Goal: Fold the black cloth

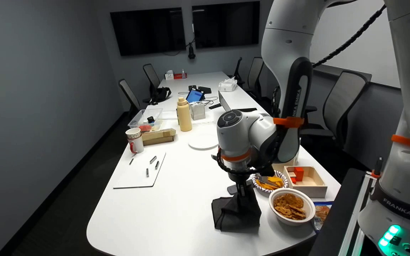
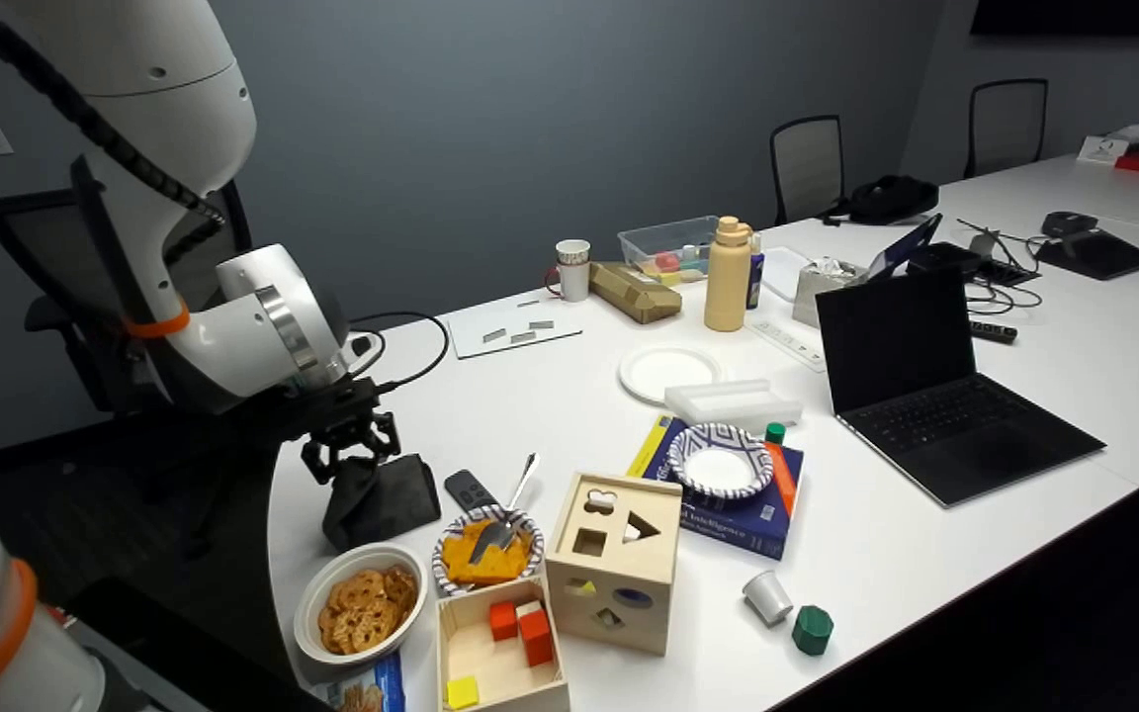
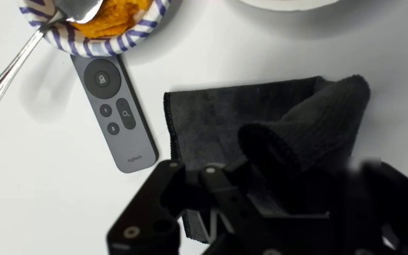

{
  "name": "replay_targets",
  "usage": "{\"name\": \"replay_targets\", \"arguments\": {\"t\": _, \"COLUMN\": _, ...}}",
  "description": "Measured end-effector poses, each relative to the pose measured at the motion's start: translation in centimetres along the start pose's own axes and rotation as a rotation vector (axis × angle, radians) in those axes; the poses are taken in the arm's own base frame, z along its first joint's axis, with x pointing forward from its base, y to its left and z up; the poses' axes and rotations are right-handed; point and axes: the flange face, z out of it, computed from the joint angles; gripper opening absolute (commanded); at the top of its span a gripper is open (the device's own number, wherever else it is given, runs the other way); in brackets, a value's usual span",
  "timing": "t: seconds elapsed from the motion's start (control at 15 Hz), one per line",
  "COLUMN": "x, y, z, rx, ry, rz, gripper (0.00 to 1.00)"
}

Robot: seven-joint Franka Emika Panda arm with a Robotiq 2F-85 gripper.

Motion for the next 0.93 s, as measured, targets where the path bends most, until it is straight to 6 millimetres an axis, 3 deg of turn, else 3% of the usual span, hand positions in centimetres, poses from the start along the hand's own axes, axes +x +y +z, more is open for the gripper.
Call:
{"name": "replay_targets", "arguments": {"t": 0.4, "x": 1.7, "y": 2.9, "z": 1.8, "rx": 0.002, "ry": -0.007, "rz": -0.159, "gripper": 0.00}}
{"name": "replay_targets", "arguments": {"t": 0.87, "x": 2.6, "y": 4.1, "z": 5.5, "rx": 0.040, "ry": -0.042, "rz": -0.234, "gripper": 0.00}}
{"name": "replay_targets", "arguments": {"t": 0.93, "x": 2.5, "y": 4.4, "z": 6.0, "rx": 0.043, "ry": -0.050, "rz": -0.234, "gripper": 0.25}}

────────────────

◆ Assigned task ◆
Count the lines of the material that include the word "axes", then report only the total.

◆ Written reply ◆
2